If you’re going to construct consistent valuations, use earnings instead of cash flows in your calculations. Why is it important to be consistent? Because you have to calculate a discount rate based on one or the other. Richard Claywell explains.
I was recently asked to review a report prepared by another expert. The other expert calculated an EBITDA and then had a line titled “cash flow adjustment.” The dollar amount of the cash flow adjustment was zero. The expert did not make adjustments for capital expenditures, changes in working capital, or changes in long-term debt. In fact, the expert was using earnings instead of cash flows.
This poses a serious problem for the valuation expert in that the discount rate was developed using an after tax cash flow rate and this method used a pre-tax earnings rate. There were no adjustments to reconcile these two approaches. The expert actually found some EBITDA multiples and multiplied them by the “adjusted cash flow” calculated value.

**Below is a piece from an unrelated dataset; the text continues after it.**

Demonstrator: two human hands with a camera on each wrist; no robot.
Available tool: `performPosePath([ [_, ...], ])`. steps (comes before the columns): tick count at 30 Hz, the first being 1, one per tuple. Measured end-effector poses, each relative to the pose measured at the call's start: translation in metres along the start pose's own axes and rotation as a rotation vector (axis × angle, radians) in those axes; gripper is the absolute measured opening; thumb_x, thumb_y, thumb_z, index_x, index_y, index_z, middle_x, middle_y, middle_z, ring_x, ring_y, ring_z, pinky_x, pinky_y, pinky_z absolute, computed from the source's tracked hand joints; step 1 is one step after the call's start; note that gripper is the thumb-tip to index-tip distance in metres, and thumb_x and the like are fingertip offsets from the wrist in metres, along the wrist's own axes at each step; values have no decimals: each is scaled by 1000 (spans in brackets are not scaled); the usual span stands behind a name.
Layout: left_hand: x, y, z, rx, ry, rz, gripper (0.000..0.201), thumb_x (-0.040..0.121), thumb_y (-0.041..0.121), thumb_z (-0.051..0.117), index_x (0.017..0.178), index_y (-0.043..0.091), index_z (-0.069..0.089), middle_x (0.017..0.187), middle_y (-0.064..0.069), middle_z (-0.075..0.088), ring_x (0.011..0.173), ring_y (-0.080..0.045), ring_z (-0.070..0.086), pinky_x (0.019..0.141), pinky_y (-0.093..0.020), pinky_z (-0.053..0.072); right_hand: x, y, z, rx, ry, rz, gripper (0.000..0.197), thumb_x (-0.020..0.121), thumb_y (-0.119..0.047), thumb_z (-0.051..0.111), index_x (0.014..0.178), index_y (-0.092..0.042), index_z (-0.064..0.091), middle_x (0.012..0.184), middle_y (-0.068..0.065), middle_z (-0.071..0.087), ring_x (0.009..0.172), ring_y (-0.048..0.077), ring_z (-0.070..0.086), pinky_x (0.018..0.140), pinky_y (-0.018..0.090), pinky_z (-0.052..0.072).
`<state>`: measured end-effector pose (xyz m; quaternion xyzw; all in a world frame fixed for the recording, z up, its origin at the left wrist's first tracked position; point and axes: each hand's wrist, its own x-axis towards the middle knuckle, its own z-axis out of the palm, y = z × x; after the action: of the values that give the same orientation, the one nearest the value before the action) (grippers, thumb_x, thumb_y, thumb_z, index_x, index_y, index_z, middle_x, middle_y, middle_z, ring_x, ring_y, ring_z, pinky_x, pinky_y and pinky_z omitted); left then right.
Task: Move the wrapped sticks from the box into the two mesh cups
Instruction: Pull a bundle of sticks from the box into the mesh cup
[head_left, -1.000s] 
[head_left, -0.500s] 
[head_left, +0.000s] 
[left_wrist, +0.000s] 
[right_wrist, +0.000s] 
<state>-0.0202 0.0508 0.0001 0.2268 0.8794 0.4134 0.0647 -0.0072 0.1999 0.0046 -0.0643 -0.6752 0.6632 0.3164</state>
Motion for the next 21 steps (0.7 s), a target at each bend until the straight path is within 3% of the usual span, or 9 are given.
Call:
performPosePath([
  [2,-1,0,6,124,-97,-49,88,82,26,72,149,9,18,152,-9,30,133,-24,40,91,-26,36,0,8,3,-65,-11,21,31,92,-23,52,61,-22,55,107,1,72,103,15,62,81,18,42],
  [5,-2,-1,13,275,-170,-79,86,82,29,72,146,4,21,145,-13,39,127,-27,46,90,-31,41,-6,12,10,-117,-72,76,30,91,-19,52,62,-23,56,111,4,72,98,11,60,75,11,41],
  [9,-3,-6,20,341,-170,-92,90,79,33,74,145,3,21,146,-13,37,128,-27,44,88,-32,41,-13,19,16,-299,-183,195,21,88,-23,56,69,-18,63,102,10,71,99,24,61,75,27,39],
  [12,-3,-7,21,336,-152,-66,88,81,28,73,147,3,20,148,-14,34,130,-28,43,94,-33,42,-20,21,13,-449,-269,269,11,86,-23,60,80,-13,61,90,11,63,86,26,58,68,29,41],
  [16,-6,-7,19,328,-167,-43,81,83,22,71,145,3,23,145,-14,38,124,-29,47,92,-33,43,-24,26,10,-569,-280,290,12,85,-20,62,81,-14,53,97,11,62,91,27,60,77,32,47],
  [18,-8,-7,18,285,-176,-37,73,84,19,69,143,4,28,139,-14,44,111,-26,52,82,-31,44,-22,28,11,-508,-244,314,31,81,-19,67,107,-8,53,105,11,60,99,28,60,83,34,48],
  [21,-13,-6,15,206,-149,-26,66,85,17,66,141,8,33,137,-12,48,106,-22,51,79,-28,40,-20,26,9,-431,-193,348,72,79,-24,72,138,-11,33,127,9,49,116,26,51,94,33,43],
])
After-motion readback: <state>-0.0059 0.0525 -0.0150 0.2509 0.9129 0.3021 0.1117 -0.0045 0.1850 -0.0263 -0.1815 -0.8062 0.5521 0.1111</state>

The EBITDA multiples should be examined. The question is: how are the EBITDA calculations derived and are they comparable to the subject company? The EBITDA is arrived at by considering the assets and cash flows of a company. The buyer and seller will negotiate a price based on the specifics of the seller’s assets and cash flows to be acquired. This makes the EBITDA an investment value multiple. Investment value multiples should not be used when the standard to be used is Fair Market Value.